(Those that passed comment said that I should continue to write, so here I am.)

Yesterday I finished my book group book. This month the book was “A Fine Balance” by Rohinton Mistry – a very worthy and beautifully written book that has received rave reviews across the board. This evening I have been trawling the Internet reading what others had to say about it and hoping against hope that someone will share my view. So far I’m out of luck.

You see, I didn’t like it. I can see that it is a masterpiece, beautifully crafted with excellently drawn characters and a clever plot. I can appreciate all its finer points but it just didn’t work for me. I felt like it was trying just that bit too hard to be earnest. Tragedy was heaped on tragedy until I felt like the author was just doing it because he could. Of course he had so much material. India with its poverty and its injustices offers huge potential for the well informed writer. The tragedy is just there to be scooped up off the pavement in bucketloads.

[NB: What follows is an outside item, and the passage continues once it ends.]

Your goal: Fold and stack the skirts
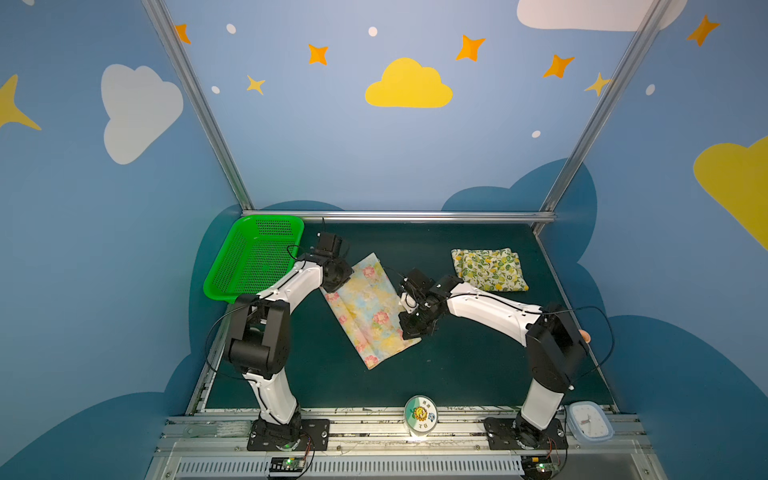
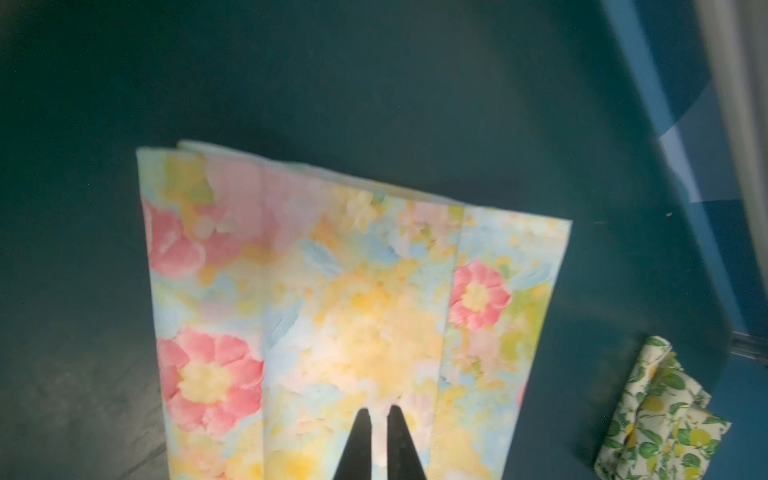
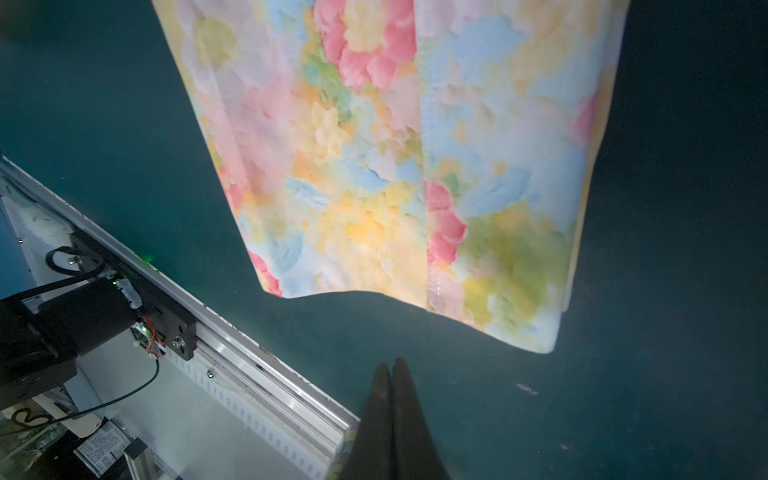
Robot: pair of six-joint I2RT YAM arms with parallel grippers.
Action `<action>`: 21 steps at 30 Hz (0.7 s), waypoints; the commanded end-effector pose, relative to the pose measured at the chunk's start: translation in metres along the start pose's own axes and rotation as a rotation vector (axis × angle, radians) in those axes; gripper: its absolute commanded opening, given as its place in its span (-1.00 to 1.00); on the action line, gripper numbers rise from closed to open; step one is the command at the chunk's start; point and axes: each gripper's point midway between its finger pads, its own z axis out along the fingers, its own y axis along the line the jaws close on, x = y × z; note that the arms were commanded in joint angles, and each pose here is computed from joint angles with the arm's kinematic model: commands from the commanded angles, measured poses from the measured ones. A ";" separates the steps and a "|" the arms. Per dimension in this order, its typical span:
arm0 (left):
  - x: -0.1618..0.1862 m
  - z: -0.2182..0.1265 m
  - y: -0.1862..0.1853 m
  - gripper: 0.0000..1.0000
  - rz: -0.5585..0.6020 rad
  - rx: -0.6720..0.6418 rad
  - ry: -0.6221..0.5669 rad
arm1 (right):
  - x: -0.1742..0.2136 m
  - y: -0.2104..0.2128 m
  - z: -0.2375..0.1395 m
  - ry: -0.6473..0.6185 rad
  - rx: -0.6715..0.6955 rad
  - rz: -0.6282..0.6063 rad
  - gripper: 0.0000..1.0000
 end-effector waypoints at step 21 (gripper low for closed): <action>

So why am I unmoved? Why, when so many people haven taken the time to post reviews praising the book to high heaven can I not do the same? Have I no taste? Have I no compassion? Am I too ill informed to fully appreciate the intricacies of the writing?

I don’t think any of those things are true. What makes literature so enticing is that we can all have a different opinion and yet we can all be right which is why book groups are so successful. I suspect that in relation to this book, I may be the lone voice shouting out against it at our meeting. I certainly seem to be in the minority on Amazon, where there are plenty of people crowning the book as the best that they have ever read. But my view, albeit somewhat off the beaten track of popular opinion, is just as valid as those who thought the book a triumph. What readers take from a book is so very personal to them. Whether they can relate to the characters may depend upon their own life experiences or perhaps just where they were in their life when they read it.

Sometimes I wonder whether there is an element of the Emperor’s new clothes about it. When I read a book that has been hailed as a masterpiece by the critics but which fails to appeal to me, I have to wonder whether it is them and not me that have missed the point.

In times gone by I would have felt some kind of inferiority as a result of unconventional view, assumed that it was me that was too stupid or ignorant to fully appreciate the finer points of the book. Now I am much less concerned. It’s not a competition. If I read a book and don’t like it then I don’t fail the test. My opinion is just as valid as all those who agree with the critics. Perhaps I am hard hearted or jaded or both that I am not moved to tears by the injustice of the situations befalling the characters. But does that matter? Surely what makes it a good book is that lots of people read it and all take different things from it. That will certainly be what prompts a good discussion at the next meeting of the book group.

So I’ve moved on to the next in my pile – another acclaimed prize winner by Barbara Kingsolver. I wonder what I’ll make of that one.